Subject: Inconsistent Errors with DeepStream 6.2 on dGPU: cuInit failed: 999
Hardware Platform: dGPU
DeepStream Version: 6.2
TensorRT Version: 8.5.2-1
NVIDIA GPU Driver Version: 535.54.03
Issue Description:
I am encountering inconsistent errors while running a DeepStream-based camera analytics application on my dGPU. Initially, the application runs smoothly, but after a prolonged period, it fails with the following error:
nvbufsurftransform:cuInit failed : 999
When this happens, I checked the CUDA status using torch.cuda.is_available()
and it returned False
.
I attempted to resolve the issue by running the following commands, as suggested in other discussions:
sudo modprobe --remove nvidia-uvm # same as `rmmod`
sudo modprobe nvidia-uvm
While this temporarily allows the application to run again, the issue reoccurs shortly thereafter.
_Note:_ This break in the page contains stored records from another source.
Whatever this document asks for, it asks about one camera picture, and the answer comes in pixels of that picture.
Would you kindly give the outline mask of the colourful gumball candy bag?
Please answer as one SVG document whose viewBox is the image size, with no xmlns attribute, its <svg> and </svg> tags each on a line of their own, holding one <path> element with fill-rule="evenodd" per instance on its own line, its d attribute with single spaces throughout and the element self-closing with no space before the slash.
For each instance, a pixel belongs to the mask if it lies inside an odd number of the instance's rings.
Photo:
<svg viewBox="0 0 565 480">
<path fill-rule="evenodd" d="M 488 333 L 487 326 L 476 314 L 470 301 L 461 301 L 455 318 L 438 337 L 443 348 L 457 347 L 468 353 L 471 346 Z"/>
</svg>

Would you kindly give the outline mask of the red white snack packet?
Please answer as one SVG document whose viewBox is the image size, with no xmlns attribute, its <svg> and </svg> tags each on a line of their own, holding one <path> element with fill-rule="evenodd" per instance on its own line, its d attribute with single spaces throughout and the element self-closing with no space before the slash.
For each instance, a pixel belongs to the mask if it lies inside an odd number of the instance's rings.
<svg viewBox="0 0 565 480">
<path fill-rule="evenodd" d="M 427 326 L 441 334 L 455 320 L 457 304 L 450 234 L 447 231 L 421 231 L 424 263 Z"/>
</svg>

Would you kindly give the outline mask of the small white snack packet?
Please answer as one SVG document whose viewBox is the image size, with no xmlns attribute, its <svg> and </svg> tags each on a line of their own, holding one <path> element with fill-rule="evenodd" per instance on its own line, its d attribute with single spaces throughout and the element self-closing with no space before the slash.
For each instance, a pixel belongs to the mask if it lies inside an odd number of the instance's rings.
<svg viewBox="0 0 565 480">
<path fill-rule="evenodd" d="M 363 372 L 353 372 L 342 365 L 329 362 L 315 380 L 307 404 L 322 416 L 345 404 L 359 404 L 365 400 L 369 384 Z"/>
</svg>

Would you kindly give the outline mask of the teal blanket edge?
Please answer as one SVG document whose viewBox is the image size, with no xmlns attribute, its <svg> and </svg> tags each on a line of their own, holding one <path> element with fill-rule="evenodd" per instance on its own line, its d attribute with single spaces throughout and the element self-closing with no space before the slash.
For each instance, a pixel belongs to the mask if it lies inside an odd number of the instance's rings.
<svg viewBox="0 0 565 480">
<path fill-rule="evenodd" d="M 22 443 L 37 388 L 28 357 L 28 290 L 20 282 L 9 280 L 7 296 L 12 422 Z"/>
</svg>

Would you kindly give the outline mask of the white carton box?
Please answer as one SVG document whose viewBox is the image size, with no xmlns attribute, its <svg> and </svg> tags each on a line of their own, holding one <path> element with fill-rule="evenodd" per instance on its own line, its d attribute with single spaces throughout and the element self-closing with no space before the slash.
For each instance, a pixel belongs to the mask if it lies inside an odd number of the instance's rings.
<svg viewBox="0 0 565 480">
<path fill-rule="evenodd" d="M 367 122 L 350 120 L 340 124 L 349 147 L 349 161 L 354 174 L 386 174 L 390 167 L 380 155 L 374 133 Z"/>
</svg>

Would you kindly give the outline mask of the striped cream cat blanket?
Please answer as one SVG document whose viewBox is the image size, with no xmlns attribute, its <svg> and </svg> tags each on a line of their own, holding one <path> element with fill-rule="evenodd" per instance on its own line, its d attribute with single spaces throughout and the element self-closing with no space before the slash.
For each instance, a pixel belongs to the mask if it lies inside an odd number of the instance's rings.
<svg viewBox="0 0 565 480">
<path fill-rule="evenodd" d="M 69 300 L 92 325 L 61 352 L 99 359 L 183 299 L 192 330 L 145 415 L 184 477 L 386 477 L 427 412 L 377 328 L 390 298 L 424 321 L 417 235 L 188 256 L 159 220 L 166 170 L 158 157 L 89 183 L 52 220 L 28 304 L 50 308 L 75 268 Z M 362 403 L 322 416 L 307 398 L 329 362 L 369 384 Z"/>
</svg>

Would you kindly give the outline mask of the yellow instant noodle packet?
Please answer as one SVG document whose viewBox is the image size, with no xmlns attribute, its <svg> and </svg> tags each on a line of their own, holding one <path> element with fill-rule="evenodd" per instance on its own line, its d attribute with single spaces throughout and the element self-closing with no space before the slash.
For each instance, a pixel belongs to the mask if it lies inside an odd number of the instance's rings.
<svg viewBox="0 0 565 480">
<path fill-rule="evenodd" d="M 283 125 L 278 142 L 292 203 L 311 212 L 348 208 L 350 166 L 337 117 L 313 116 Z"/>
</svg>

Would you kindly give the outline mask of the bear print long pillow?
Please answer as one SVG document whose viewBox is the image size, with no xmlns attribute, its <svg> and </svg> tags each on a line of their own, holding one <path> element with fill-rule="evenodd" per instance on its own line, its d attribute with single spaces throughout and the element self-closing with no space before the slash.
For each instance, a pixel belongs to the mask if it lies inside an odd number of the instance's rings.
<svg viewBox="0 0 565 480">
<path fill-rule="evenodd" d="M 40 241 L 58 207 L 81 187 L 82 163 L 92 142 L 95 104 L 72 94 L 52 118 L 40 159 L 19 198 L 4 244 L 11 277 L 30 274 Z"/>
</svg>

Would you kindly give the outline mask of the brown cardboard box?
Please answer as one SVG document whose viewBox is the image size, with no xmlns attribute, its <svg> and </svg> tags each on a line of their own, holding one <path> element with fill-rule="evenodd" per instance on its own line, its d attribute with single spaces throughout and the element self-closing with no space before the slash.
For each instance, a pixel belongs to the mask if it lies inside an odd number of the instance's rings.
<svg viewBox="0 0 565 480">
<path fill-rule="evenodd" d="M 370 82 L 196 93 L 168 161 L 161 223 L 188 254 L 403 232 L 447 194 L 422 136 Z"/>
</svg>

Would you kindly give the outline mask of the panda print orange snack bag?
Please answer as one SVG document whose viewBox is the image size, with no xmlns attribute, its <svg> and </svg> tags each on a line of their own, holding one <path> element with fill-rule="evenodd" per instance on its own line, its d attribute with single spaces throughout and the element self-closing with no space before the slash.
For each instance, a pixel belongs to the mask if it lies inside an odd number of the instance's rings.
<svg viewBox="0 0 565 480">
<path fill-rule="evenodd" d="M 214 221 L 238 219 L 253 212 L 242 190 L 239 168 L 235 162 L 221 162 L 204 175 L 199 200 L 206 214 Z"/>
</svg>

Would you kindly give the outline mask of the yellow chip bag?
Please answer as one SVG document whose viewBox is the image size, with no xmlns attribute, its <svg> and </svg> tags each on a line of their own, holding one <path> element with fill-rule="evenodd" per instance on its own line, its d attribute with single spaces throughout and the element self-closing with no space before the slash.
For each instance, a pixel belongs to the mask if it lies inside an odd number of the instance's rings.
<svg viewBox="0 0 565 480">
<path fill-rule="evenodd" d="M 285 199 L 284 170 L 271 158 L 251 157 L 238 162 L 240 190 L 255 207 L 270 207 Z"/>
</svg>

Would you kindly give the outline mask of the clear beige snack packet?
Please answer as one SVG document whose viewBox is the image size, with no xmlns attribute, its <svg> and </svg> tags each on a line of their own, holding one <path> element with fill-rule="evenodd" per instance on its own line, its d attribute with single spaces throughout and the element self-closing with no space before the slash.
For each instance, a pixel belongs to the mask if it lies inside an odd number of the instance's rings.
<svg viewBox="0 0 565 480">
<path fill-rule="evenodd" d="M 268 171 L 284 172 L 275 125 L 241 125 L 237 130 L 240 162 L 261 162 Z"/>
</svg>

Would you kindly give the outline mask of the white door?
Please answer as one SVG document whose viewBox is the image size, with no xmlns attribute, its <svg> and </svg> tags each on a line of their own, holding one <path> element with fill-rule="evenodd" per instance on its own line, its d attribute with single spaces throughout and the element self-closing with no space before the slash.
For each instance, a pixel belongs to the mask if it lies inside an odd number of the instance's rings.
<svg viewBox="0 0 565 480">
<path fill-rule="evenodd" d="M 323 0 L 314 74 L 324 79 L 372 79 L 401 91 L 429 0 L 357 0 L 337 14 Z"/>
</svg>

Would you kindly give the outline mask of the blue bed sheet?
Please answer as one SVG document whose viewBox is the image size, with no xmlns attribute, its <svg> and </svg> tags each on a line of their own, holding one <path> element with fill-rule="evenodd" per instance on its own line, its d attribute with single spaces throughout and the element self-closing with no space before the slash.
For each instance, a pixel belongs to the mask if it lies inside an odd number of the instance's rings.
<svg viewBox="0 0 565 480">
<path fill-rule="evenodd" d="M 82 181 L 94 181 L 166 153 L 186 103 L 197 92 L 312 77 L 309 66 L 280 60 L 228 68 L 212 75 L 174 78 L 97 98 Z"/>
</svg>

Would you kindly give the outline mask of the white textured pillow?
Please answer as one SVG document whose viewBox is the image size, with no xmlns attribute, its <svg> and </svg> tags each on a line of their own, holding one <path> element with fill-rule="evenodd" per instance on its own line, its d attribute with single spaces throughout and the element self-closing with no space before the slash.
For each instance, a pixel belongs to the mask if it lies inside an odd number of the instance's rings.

Additionally, at times, the application fails with a completely different set of errors, without any changes to the source code:
WARNING: [TRT]: Unable to determine GPU memory usage
WARNING: [TRT]: Unable to determine GPU memory usage
WARNING: [TRT]: CUDA initialization failure with error: 214. Please check your CUDA installation: http://docs.nvidia.com/cuda/cuda-installation-guide-linux/index.html
python3: ../nvdsinfer/nvdsinfer_model_builder.cpp:618: nvdsinfer::TrtModelBuilder::TrtModelBuilder(int, nvinfer1::ILogger&, const std::shared_ptr<nvdsinfer::DlLibHandle>&): Assertion `m_Builder' failed.
What confuses me is that other servers with identical configurations (hardware, software versions, and app setup) do not encounter this problem, and continue to run without issues.
Could you give me some advice? Thank you for your help!